C’era un tempo in cui una giovane donna fece perdere la testa al dio Apollo, il quale pur di averla al suo fianco la nominò sua sacerdotessa. In cambio la donna chiese l‘immortalità ma non l’eterna giovinezza, così col passare del tempo il suo corpo divenne sempre più fragile e piccolo tanto da arrivare alle dimensioni di una cicala. Ormai debole, Apollo decise di prendere con se la sua sacerdotessa accogliendola in una gabbietta all’interno del suo tempio.
Ma prima di arrivare alla fine di questa storia è bene ricordare dove la Sibilla, il nome della sacerdotessa, edificò il suo di tempio, il quale sorse in una grotta di forma trapezoidale scavata nel tufo, illuminata da 100 solchi laterali distanziati tra loro regolarmente: l’antro della Sibilla divenne il luogo in cui la sacerdotessa vaticinava i suoi oracoli e accoglieva i suoi fedeli.
Può sembrarvi solo un mito, ma no, non lo è. L’antro della Sibilla esiste davvero, non se l’è inventato Virgilio quando nell’Eneide citava gli oracoli sibillini scritti su foglie di palma e mossi dal vento.
Virgilio forse sapeva che questo luogo misterioso si trovava proprio qui, a pochi passi dal Vesuvio, a Cuma, eppure, solo nel 1932 l’antro è stato riportato alla luce in seguito a numerose ricerche che all’inizio davano per certo il Lago d’Averno come sede del tempio della Sibilla.
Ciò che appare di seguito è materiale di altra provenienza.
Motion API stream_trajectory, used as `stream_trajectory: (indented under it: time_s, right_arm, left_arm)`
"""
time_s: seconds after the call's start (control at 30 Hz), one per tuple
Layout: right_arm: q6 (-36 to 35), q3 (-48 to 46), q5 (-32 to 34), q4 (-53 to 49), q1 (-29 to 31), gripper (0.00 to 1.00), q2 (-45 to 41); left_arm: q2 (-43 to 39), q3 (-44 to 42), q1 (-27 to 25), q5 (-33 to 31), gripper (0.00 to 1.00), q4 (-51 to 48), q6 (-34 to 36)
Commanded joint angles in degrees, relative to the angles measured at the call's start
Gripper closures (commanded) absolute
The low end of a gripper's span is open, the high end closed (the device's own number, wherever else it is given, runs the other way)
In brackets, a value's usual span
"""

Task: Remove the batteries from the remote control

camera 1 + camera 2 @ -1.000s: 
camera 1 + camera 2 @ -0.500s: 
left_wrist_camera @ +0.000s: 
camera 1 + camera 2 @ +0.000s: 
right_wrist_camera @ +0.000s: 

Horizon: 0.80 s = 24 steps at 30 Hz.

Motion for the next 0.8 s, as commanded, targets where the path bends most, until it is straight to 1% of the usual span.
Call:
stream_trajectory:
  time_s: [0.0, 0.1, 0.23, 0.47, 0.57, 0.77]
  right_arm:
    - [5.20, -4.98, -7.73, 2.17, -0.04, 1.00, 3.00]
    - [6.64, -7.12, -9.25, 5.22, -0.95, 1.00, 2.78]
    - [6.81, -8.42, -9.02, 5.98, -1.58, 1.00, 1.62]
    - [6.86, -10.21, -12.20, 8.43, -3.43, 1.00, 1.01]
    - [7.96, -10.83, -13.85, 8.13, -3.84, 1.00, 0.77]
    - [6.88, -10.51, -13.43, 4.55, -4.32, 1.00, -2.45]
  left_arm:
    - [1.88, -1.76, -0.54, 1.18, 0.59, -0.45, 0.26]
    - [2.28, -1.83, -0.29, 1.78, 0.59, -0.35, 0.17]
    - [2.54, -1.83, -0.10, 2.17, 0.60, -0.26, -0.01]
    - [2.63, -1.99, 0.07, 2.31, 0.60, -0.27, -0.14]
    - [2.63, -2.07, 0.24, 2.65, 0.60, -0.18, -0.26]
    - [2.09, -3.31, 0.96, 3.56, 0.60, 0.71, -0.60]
Oggi l’antro della Sibilla è visitabile e chi vi è entra coglie immediatamente un senso di mistero non riuscendo a percepire la fine del percorso. Un tunnel lungo il quale si respira il silenzio e il sacro. Ti aspetti di sentire ancora la Sibilla vaticinare mentre ti addentri in questo labirinto che sembra non finire mai, avvolto nel fascino di un tempo che c’è stato, ma troppo lontano, forse, per poterlo considerare reale.